Le Tribunal administratif de Melun, statuant en référé sur le fondement de l'article L. 521-2 du code de justice administrative, a pris acte du désistement pur et simple de Mme B..., agissant pour elle-même et pour sa fille, de sa requête contestant un refus d'entrée sur le territoire français et un placement en zone d'attente. La requérante avait demandé la suspension de ces décisions et leur libération immédiate. Le ministre de l'intérieur avait conclu au non-lieu à statuer.

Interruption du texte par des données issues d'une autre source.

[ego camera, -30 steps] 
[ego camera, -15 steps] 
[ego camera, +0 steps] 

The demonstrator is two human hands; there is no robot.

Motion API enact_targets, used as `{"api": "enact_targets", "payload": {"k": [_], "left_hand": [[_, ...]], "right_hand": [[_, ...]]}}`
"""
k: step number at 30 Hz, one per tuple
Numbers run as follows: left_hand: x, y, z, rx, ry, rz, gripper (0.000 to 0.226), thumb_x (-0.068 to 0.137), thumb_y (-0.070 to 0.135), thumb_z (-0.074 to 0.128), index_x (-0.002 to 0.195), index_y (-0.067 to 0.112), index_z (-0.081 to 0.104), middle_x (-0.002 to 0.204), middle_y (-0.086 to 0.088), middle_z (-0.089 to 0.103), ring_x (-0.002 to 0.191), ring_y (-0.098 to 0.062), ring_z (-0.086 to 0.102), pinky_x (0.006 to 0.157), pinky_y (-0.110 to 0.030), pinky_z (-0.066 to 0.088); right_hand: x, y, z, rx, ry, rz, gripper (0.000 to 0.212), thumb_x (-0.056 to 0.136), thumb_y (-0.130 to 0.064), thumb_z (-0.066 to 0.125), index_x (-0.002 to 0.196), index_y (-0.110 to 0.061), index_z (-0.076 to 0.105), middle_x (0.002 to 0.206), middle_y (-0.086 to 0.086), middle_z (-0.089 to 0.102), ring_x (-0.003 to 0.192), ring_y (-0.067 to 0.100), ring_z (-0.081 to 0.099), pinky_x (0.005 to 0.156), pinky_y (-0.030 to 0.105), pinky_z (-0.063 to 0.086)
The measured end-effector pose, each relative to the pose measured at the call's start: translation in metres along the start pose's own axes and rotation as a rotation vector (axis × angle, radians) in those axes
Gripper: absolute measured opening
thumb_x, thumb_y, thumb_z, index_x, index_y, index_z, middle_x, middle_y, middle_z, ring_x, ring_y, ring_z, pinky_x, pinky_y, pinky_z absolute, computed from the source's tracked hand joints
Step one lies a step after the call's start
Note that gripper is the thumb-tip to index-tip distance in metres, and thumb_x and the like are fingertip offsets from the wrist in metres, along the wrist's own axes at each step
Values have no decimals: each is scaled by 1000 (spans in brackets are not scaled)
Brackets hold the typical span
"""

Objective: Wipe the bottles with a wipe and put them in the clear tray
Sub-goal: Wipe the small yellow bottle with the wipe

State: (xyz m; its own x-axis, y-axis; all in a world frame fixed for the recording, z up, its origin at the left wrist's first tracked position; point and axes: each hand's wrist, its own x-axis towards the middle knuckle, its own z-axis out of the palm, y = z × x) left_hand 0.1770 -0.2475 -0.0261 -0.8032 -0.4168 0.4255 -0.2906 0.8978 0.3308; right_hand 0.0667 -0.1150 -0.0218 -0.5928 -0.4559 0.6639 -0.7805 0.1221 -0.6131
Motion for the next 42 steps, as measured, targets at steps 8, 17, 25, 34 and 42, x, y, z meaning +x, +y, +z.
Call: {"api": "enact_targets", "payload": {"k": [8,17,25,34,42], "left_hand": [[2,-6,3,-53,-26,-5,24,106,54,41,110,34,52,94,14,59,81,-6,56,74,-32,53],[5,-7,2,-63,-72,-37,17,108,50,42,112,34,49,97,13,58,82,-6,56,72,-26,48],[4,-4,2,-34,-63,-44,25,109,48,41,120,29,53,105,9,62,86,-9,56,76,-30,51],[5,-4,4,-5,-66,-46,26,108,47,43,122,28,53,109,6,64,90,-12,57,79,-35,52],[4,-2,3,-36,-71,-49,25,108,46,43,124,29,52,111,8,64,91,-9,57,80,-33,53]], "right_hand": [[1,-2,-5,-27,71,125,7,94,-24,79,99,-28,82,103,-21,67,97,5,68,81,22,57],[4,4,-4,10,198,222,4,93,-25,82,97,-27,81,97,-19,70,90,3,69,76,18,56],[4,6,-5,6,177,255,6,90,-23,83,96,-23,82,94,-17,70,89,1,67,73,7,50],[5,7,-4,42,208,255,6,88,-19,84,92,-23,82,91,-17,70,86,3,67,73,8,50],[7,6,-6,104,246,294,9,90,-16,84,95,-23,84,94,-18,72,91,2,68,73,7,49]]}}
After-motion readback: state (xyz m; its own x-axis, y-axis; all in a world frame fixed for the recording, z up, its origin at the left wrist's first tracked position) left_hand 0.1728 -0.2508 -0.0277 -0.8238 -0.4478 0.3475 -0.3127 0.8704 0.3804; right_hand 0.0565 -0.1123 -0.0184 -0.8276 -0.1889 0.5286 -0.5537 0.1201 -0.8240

L'ordonnance donne acte du désistement sans examiner le fond du litige.
Texte intégral
Vu la procédure suivante :
Par une requête, enregistrée le 13 janvier 2026, Mme A... B..., agissant tant en son nom personnel qu’en sa qualité de représentante légale de sa fille, D... C..., et représentée par Me Skander, demande au juge des référés, statuant sur le fondement de l’article L. 521-2 du code de justice administrative :
d’ordonner la suspension de l’exécution de la décision de refus d’entrée sur le territoire français dont elle a fait l’objet le 11 janvier 2026, ainsi que, par voie de conséquence, de la décision l’ayant placée en zone d’attente ;
d’enjoindre au service de la police aux frontières de l’aéroport de Paris-Orly de la libérer immédiatement et d’autoriser son entrée sur le territoire français, sous astreinte de 100 euros par jour de retard ;
d’ordonner la suspension de l’exécution de la décision de refus d’entrée sur le territoire français dont la jeune D... C... a fait l’objet le 11 janvier 2026, ainsi que, par voie de conséquence, de la décision ayant placé l’intéressée en zone d’attente ;
d’enjoindre au service de la police aux frontières de l’aéroport de Paris-Orly de libérer immédiatement la jeune D... C... et d’autoriser l’entrée de celle-ci sur le territoire français, sous astreinte de 100 euros par jour de retard ;
de mettre à la charge de l’État la somme de 3 000 euros au titre de l’article
L. 761-1 du code de justice administrative.
Par un mémoire en défense, enregistré le 15 janvier 2026, le ministre de l’intérieur conclut au non-lieu à statuer et au rejet des conclusions à fin d’injonction ainsi que des conclusions présentées au titre de l’article L. 761-1 du code de justice administrative.
Par un mémoire en réplique, enregistré le 16 janvier 2026, Mme B... déclare se désister purement et simplement de sa requête.
Vu les autres pièces du dossier.
Vu le code de justice administrative.
La présidente du tribunal a, en application de l’article L. 511-2 du code de justice administrative, désigné M. Zanella, premier conseiller, pour statuer sur les référés présentés sur le fondement des dispositions du livre V du même code.
Les parties ont été régulièrement informées de la date et de l’heure de l’audience publique.
Le rapport de M. Zanella a été entendu au cours de cette audience, tenue le 16 janvier 2026 à 14h00 en présence de Mme Sistac, greffière d’audience.
La clôture de l’instruction est intervenue à l’issue de l’audience en application de l’article R. 522-8 du code de justice administrative.
Considérant ce qui suit :
Le désistement de Mme B... est pur et simple. Rien ne s’oppose à ce qu’il en soit donné acte.
O R D O N N E :
Article 1er : Il est donné acte du désistement de la requête de Mme B....
Article 2 : La présente ordonnance sera notifiée à Mme A... B... au ministre de l’intérieur.
Fait à Melun, le 16 janvier 2026.
Le juge des référés,
Signé : P. Zanella
La République mande et ordonne au ministre de l’intérieur en ce qui le concerne ou à tous commissaires de justice à ce requis en ce qui concerne les voies de droit commun contre les parties privées, de pourvoir à l’exécution de la présente décision.